## Aim of the exercise:
Pictures are to be dropped from the copy. Retype the listing exactly.
===== Records to process
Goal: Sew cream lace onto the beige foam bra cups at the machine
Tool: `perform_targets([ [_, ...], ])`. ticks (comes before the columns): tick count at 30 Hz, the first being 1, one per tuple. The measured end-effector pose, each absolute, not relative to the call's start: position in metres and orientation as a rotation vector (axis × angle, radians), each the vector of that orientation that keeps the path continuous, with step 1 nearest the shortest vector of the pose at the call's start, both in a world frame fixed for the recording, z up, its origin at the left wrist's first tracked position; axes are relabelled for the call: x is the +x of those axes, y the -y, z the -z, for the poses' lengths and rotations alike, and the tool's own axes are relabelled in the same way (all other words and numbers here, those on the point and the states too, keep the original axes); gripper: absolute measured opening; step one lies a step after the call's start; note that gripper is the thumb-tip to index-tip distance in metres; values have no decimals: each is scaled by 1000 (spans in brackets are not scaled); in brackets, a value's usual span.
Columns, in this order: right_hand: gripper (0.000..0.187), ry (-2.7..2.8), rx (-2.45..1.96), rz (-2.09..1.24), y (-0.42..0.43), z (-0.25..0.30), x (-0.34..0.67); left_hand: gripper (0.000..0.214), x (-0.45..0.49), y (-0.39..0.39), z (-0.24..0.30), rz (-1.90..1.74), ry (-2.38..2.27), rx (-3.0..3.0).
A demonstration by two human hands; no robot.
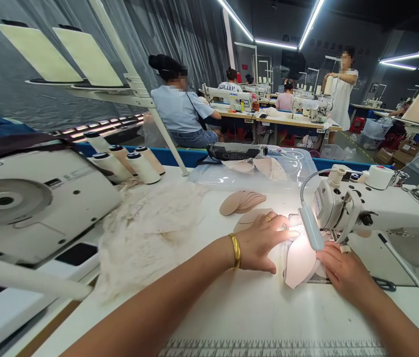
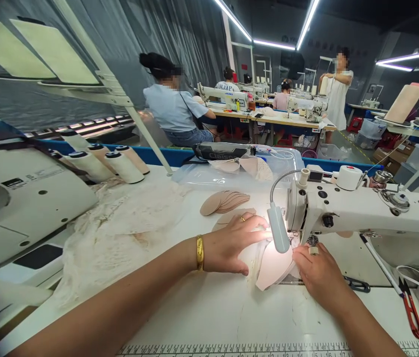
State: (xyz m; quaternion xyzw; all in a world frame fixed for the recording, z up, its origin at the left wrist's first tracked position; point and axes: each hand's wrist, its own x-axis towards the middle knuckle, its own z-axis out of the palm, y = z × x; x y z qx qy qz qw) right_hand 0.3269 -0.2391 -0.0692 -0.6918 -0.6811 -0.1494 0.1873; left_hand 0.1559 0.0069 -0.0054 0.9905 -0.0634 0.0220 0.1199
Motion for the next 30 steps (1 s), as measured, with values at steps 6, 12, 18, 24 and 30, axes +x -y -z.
perform_targets([
  [6,34,1907,-1935,395,240,69,326,77,159,-4,9,-63,207,2942],
  [12,34,1895,-1922,356,238,65,327,57,160,15,4,-151,399,2991],
  [18,33,1893,-1927,341,239,67,330,51,162,17,0,-137,341,2910],
  [24,33,1869,-1946,342,240,70,330,45,165,8,5,-124,296,2872],
  [30,34,1895,-1922,325,239,69,330,44,163,9,2,-128,298,2886],
])
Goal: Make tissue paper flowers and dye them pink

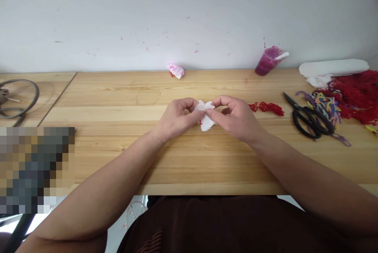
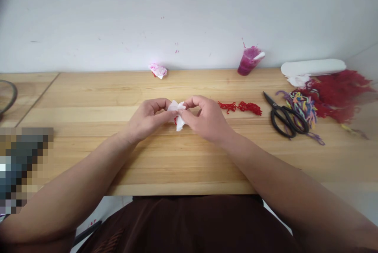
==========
## Answer to this problem:
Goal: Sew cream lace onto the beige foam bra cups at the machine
Tool: `perform_targets([ [_, ...], ])`. ticks (comes before the columns): tick count at 30 Hz, the first being 1, one per tuple. The measured end-effector pose, each absolute, not relative to the call's start: position in metres and orientation as a rotation vector (axis × angle, radians), each the vector of that orientation that keeps the path continuous, with step 1 nearest the shortest vector of the pose at the call's start, both in a world frame fixed for the recording, z up, its origin at the left wrist's first tracked position; axes are relabelled for the call: x is the +x of those axes, y the -y, z the -z, for the poses' lengths and rotations alike, and the tool's own axes are relabelled in the same way (all other words and numbers here, those on the point and the states too, keep the original axes); gripper: absolute measured opening; step one lies a step after the call's start; note that gripper is the thumb-tip to index-tip distance in metres; values have no decimals: each is scaled by 1000 (spans in brackets are not scaled); in brackets, a value's usual span.
Columns, in this order: right_hand: gripper (0.000..0.187), ry (-2.7..2.8), rx (-2.45..1.96), rz (-2.09..1.24), y (-0.42..0.43), z (-0.25..0.30), x (-0.34..0.67); left_hand: gripper (0.000..0.214), x (-0.45..0.49), y (-0.39..0.39), z (-0.24..0.30), rz (-1.90..1.74), ry (-2.38..2.27), rx (-3.0..3.0).
A demonstration by two human hands; no robot.
State: (xyz m; quaternion xyzw; all in a world frame fixed for the recording, z up, its origin at the left wrist's first tracked position; point and axes: each hand's wrist, its own x-axis towards the middle knuckle, its own z-axis out of the palm, y = z × x; x y z qx qy qz qw) right_hand 0.3269 -0.2391 -0.0692 -0.6918 -0.6811 -0.1494 0.1873; left_hand 0.1559 0.0069 -0.0054 0.9905 -0.0634 0.0220 0.1199
Motion for the next 30 steps (1 s), as measured, with values at steps 6, 12, 18, 24 and 30, axes +x -y -z.
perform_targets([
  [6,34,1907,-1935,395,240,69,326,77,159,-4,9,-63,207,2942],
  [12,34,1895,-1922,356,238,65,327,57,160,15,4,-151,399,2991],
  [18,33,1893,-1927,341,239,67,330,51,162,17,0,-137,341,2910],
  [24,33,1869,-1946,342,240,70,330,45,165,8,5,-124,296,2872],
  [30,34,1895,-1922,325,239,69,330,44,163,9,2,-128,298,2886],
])
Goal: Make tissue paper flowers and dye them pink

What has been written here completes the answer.